Fernando turns his head. He doesn’t want to think about Ron now. He looks back at Martin. “Thank you for dinner. For coming here. For talking to me. For listening.”

“You’re welcome.” Rain runs down Martin’s face. His hair is wet again, darker than before. He pauses, almost smiles, hesitates. “I should never have let you go.”

They stand there and stare at one another. Fernando breathes. They were talking about the team. The team, Fernando reminds himself, nothing else. It wasn’t personal. It couldn’t be personal. He can’t let himself believe that it might be anything else. He puts his hands in his pockets, feels the weight of his car keys. “It wasn’t your decision.”

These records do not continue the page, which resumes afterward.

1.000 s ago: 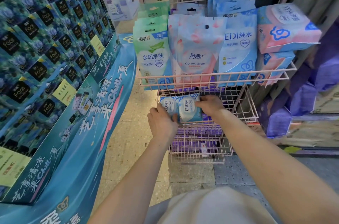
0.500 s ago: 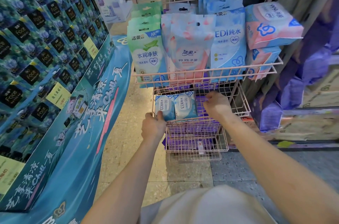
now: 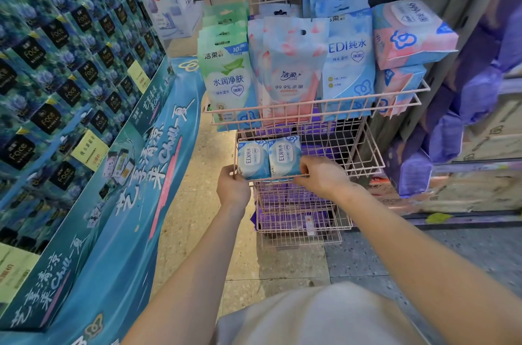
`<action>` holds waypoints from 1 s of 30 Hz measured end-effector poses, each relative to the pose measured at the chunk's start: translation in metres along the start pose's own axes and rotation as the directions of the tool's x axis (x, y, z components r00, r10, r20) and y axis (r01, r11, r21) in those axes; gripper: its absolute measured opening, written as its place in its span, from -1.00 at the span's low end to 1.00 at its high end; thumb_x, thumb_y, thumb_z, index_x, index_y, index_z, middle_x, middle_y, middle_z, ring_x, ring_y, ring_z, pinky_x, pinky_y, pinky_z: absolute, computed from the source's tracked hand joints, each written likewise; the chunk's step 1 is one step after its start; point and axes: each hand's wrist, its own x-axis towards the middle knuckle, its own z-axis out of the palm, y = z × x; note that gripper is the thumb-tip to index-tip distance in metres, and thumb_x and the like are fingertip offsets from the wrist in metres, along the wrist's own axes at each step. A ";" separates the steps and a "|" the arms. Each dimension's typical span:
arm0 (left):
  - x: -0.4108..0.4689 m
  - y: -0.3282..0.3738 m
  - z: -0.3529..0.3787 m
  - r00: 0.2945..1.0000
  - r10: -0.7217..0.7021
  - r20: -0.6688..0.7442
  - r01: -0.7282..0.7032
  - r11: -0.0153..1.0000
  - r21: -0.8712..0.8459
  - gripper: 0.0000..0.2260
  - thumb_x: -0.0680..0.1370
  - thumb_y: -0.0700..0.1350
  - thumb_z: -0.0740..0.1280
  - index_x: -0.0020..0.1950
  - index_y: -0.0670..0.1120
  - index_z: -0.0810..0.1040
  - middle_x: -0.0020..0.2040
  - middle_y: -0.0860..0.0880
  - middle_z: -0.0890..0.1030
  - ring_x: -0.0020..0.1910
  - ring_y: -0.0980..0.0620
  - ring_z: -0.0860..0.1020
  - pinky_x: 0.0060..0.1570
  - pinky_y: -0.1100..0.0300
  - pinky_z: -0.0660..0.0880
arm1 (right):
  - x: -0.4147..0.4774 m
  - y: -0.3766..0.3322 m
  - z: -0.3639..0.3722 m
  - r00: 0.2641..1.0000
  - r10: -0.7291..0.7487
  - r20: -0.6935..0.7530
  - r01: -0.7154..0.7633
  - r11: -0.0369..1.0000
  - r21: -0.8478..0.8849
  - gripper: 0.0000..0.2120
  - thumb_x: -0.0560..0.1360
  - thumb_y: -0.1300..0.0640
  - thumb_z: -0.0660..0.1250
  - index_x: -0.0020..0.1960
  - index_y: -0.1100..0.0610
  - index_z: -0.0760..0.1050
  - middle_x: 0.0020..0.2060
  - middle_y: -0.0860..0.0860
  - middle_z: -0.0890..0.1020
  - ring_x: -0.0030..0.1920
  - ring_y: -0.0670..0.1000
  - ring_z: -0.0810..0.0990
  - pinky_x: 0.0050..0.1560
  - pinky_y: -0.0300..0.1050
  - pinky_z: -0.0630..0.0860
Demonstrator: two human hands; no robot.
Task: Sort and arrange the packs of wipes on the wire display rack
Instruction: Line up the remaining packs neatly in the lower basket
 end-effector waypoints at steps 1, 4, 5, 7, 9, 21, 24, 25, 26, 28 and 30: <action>0.000 0.002 0.000 1.000 0.010 -0.005 -0.010 1.000 -0.006 -0.75 0.69 -0.25 0.17 0.33 -0.11 0.51 0.14 -0.14 0.64 -0.01 -0.11 0.58 -0.13 0.13 0.44 | 0.000 0.000 0.001 1.000 0.010 -0.019 -0.009 0.999 0.035 -0.69 0.48 -0.10 0.45 -0.09 0.02 0.36 -0.10 0.01 0.59 -0.14 0.05 0.51 -0.21 -0.10 0.35; -0.004 0.004 -0.001 1.000 0.024 -0.006 -0.024 1.000 -0.002 -0.74 0.70 -0.26 0.14 0.33 -0.12 0.50 0.08 -0.09 0.59 0.00 -0.10 0.56 -0.10 0.13 0.44 | -0.002 0.000 0.001 0.999 0.032 -0.044 -0.027 0.994 0.110 -0.71 0.47 -0.03 0.47 -0.15 0.04 0.37 -0.22 -0.02 0.54 -0.18 0.06 0.53 -0.27 -0.10 0.35; -0.005 0.004 -0.001 0.999 0.033 -0.010 -0.033 0.999 0.005 -0.74 0.70 -0.26 0.14 0.34 -0.12 0.50 0.07 -0.08 0.57 0.01 -0.09 0.55 -0.08 0.12 0.45 | -0.004 0.000 0.001 0.998 0.032 -0.057 -0.025 0.993 0.112 -0.72 0.47 -0.02 0.48 -0.15 0.05 0.38 -0.24 -0.04 0.53 -0.19 0.05 0.54 -0.29 -0.11 0.36; -0.008 0.003 -0.001 0.998 0.054 -0.025 -0.054 0.998 0.017 -0.74 0.71 -0.25 0.13 0.34 -0.12 0.50 0.08 -0.06 0.57 0.02 -0.07 0.54 -0.06 0.11 0.45 | -0.007 0.000 0.002 0.996 0.024 -0.089 -0.015 0.995 0.104 -0.73 0.47 -0.01 0.48 -0.15 0.06 0.41 -0.26 -0.05 0.53 -0.20 0.03 0.55 -0.28 -0.11 0.39; -0.007 0.003 -0.001 0.995 0.083 -0.046 -0.082 0.996 0.028 -0.73 0.71 -0.25 0.13 0.35 -0.12 0.51 0.07 -0.05 0.58 0.01 -0.07 0.54 -0.03 0.10 0.45 | -0.008 0.000 0.002 0.994 0.022 -0.104 -0.010 0.994 0.109 -0.72 0.47 -0.02 0.49 -0.16 0.06 0.41 -0.25 -0.05 0.55 -0.19 0.02 0.55 -0.28 -0.11 0.39; 0.000 0.015 -0.009 0.985 0.158 -0.065 -0.158 0.987 0.000 -0.75 0.71 -0.21 0.15 0.33 -0.11 0.53 0.09 -0.06 0.61 0.02 -0.06 0.56 -0.02 0.12 0.43 | -0.007 -0.008 -0.002 0.990 0.039 -0.133 -0.011 0.979 0.203 -0.68 0.48 -0.02 0.49 -0.20 0.06 0.37 -0.29 -0.05 0.52 -0.23 0.03 0.52 -0.28 -0.10 0.41; 0.004 0.008 -0.007 0.995 0.101 -0.003 -0.101 0.995 0.021 -0.76 0.71 -0.19 0.18 0.32 -0.09 0.54 0.11 -0.07 0.61 0.03 -0.09 0.57 0.00 0.09 0.50 | -0.006 -0.008 -0.004 0.991 0.048 -0.124 -0.029 0.987 0.156 -0.72 0.46 -0.01 0.49 -0.17 0.07 0.41 -0.25 -0.05 0.53 -0.21 0.02 0.53 -0.32 -0.14 0.32; 0.004 0.004 -0.006 0.996 0.092 0.012 -0.092 0.995 0.032 -0.77 0.71 -0.19 0.18 0.32 -0.09 0.54 0.10 -0.05 0.61 0.03 -0.08 0.56 0.01 0.10 0.50 | -0.006 -0.007 -0.004 0.992 0.048 -0.116 -0.031 0.989 0.144 -0.74 0.46 0.00 0.48 -0.17 0.07 0.42 -0.26 -0.05 0.53 -0.20 0.03 0.53 -0.35 -0.14 0.29; 0.003 0.002 -0.005 0.996 0.093 0.018 -0.093 0.995 0.042 -0.77 0.72 -0.18 0.19 0.32 -0.09 0.54 0.08 -0.03 0.59 0.03 -0.07 0.56 0.00 0.11 0.49 | -0.006 -0.006 -0.004 0.993 0.048 -0.109 -0.033 0.990 0.136 -0.74 0.46 0.00 0.48 -0.17 0.07 0.42 -0.26 -0.05 0.53 -0.20 0.03 0.54 -0.37 -0.15 0.27; 0.004 0.001 -0.004 0.995 0.095 0.012 -0.095 0.994 0.046 -0.77 0.71 -0.18 0.19 0.33 -0.10 0.54 0.07 -0.02 0.58 0.05 -0.09 0.57 -0.01 0.12 0.46 | -0.006 -0.006 -0.006 0.993 0.055 -0.100 -0.041 0.990 0.133 -0.73 0.44 -0.01 0.49 -0.17 0.07 0.43 -0.26 -0.05 0.53 -0.20 0.03 0.53 -0.37 -0.14 0.28; 0.005 0.003 -0.005 0.996 0.085 0.012 -0.086 0.994 0.069 -0.75 0.71 -0.18 0.19 0.35 -0.11 0.54 0.09 -0.07 0.61 0.06 -0.12 0.58 -0.02 0.11 0.46 | -0.006 -0.007 -0.007 0.994 0.063 -0.092 -0.049 0.989 0.141 -0.72 0.43 -0.03 0.50 -0.17 0.07 0.42 -0.24 -0.03 0.55 -0.19 0.04 0.55 -0.32 -0.12 0.34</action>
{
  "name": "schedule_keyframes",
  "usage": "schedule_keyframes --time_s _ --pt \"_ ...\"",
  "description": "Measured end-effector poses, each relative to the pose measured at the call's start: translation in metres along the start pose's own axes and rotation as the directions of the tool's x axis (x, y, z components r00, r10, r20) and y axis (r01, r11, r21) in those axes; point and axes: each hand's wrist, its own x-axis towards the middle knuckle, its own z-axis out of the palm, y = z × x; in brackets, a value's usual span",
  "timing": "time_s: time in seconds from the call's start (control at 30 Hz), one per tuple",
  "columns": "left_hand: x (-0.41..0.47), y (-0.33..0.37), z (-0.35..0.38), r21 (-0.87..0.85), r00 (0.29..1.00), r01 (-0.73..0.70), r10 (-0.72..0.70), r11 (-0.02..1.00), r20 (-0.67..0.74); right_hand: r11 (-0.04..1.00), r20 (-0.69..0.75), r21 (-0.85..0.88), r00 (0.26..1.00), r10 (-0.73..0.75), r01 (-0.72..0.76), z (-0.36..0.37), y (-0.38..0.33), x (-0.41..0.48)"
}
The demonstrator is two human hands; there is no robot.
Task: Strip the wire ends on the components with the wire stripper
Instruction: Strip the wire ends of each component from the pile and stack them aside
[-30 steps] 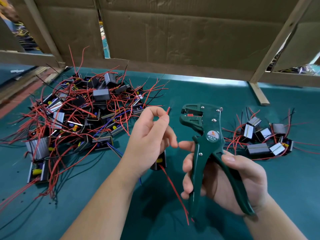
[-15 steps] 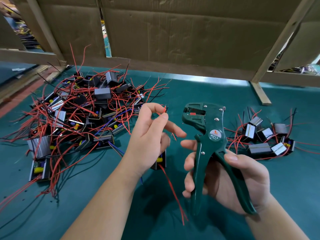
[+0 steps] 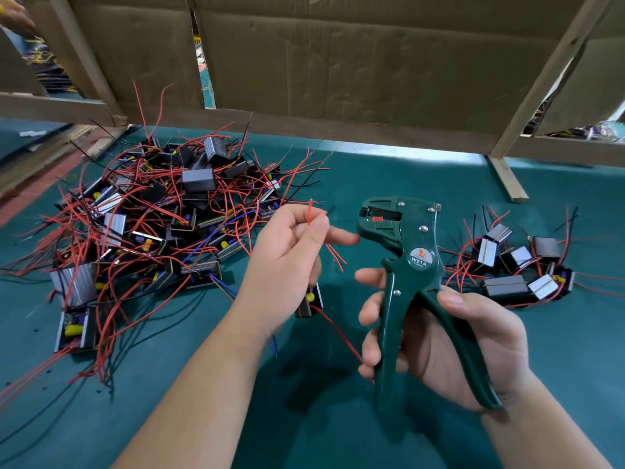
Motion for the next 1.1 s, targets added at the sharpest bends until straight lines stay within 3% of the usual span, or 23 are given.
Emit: schedule_keyframes --time_s 0.2,0.6,1.1 --pt "0.004 -0.003 -0.004 0.139 0.997 -0.072 0.073 0.988 -0.003 0.998 0.011 -0.051 1.0 0.024 -0.023 0.0 0.0 -0.002" --pt "0.004 0.004 -0.005 0.266 0.983 -0.174 0.183 0.948 -0.009 0.972 -0.133 -0.232 0.991 -0.007 -0.024 0.003 0.007 -0.002" --pt "0.002 0.008 -0.006 0.2 0.974 -0.225 0.212 0.954 0.083 0.953 -0.166 -0.299 0.986 -0.002 -0.049 0.002 0.005 -0.004"
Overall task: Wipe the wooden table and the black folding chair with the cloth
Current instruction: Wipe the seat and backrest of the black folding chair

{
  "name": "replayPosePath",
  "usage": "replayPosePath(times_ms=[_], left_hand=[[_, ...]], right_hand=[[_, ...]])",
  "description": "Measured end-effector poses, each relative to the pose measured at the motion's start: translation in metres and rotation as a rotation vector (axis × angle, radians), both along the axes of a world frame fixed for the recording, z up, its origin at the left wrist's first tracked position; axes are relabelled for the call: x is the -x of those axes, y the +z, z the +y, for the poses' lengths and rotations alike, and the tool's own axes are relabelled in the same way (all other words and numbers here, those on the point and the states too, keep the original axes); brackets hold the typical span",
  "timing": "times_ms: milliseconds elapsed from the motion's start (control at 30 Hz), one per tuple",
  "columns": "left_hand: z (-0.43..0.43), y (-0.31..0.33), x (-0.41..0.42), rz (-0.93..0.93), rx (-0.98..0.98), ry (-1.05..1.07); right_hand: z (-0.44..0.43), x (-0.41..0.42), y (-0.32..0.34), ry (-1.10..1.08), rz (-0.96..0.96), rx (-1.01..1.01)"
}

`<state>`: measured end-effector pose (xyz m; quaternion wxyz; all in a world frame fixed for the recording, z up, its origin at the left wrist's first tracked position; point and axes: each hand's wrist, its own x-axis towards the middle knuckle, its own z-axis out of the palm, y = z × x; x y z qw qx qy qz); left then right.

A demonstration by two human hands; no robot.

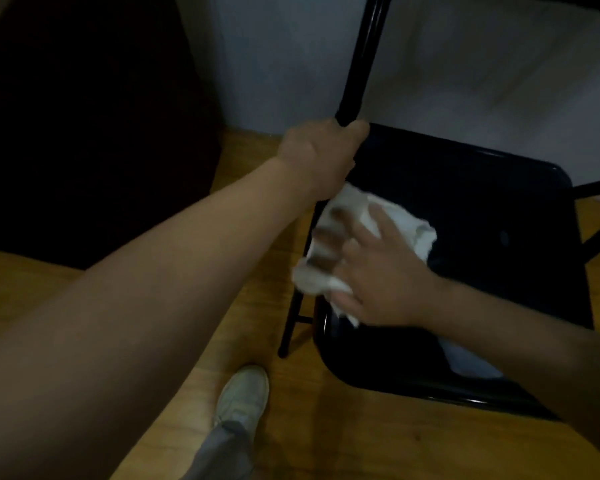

“Nevertheless, it remains one of the greatest regrets of my life.” Martin smiles now, really smiles, and it’s like the sun at midnight. “Actually, it’s the only regret.”

Fernando manages to laugh. “Many people have told me they regret working with me or being with me. I think this is the first time anyone has ever said they regretted me leaving.”

“Hindsight is a funny thing,” Martin says gently. “Imagine if we knew everything in advance of our actions. Nothing would ever get done.”

Fernando straightens. “I don’t regret anything. Not even the things that hurt me.”

Martin reaches out. “Fernando...”

“No.” Fernando isn’t even sure what he’s saying, why he’s saying it. He hunches his shoulders against the rain. “It’s okay. It’ll be okay. I needed the experience.”


End file.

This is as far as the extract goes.